An exact copy of all the data is required, with pictures left out.

• [Source data]:

•••

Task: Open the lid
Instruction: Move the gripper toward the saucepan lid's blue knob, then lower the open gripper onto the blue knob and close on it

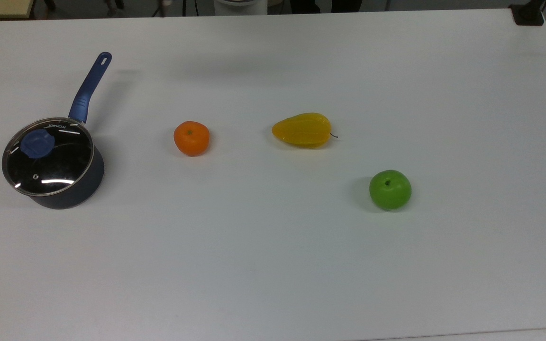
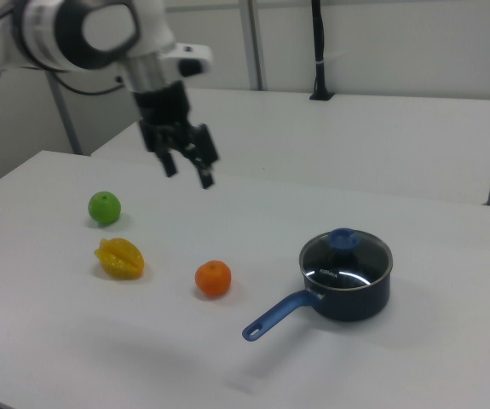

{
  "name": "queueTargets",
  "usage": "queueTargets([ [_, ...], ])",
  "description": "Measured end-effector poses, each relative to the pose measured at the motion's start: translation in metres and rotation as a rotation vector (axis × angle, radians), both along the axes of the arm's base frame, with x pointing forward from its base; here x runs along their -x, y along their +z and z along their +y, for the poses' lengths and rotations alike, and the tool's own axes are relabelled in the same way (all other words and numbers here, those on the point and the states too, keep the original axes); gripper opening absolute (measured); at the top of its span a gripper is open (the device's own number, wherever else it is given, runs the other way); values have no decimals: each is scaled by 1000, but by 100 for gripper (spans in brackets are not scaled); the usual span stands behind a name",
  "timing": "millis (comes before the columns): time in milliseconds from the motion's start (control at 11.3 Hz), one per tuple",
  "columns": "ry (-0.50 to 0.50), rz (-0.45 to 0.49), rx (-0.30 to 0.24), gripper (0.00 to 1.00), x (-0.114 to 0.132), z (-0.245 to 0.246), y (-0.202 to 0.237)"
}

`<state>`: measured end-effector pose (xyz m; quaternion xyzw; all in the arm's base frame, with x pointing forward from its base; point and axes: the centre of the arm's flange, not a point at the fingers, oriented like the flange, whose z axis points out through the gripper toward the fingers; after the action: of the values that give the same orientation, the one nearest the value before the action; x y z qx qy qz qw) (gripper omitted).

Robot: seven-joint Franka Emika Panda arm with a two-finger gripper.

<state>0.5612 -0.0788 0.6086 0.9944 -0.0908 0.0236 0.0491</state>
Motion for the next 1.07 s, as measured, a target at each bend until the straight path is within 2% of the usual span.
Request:
queueTargets([
  [444, -150, -202, 41, 100, -44, -115, -51],
  [799, -170, -313, 81, 100, -78, -153, -109],
  [1065, -160, -364, 96, 100, -98, -162, -152],
])
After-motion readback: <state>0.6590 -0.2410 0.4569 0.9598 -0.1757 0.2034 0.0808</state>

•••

• [Solution below]:
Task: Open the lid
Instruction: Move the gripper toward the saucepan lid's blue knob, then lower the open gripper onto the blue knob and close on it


{
  "name": "queueTargets",
  "usage": "queueTargets([ [_, ...], ])",
  "description": "Measured end-effector poses, each relative to the pose measured at the motion's start: translation in metres and rotation as a rotation vector (axis × angle, radians), both along the axes of the arm's base frame, with x pointing forward from its base; here x runs along their -x, y along their +z and z along their +y, for the poses' lengths and rotations alike, and the tool's own axes are relabelled in the same way (all other words and numbers here, those on the point and the states too, keep the original axes); gripper opening absolute (measured); at the top of its span a gripper is open (the device's own number, wherever else it is given, runs the other way); values have no decimals: each is scaled by 1000, but by 100 for gripper (spans in brackets are not scaled); the usual span stands behind a name",
  "timing": "millis (comes before the columns): time in milliseconds from the motion's start (control at 11.3 Hz), one per tuple",
  "columns": "ry (-0.50 to 0.50), rz (-0.45 to 0.49), rx (-0.30 to 0.24), gripper (0.00 to 1.00), x (-0.114 to 0.132), z (-0.245 to 0.246), y (-0.202 to 0.237)"
}

`<state>`: measured end-effector pose (xyz m; quaternion xyzw; all in the arm's base frame, with x pointing forward from its base; point and axes: the centre of the arm's flange, not a point at the fingers, oriented like the flange, whose z axis points out through the gripper toward the fingers; after the action: of the values that give the same orientation, the one nearest the value before the action; x y z qx qy qz qw) (gripper omitted).

Robot: seven-joint Franka Emika Panda arm with a two-finger gripper.

<state>0.5612 -0.0788 0.6086 0.9944 -0.0908 0.0236 0.0491</state>
Motion for the next 1.07 s, as measured, a target at each bend until the straight path is within 2% of the usual span.
Request:
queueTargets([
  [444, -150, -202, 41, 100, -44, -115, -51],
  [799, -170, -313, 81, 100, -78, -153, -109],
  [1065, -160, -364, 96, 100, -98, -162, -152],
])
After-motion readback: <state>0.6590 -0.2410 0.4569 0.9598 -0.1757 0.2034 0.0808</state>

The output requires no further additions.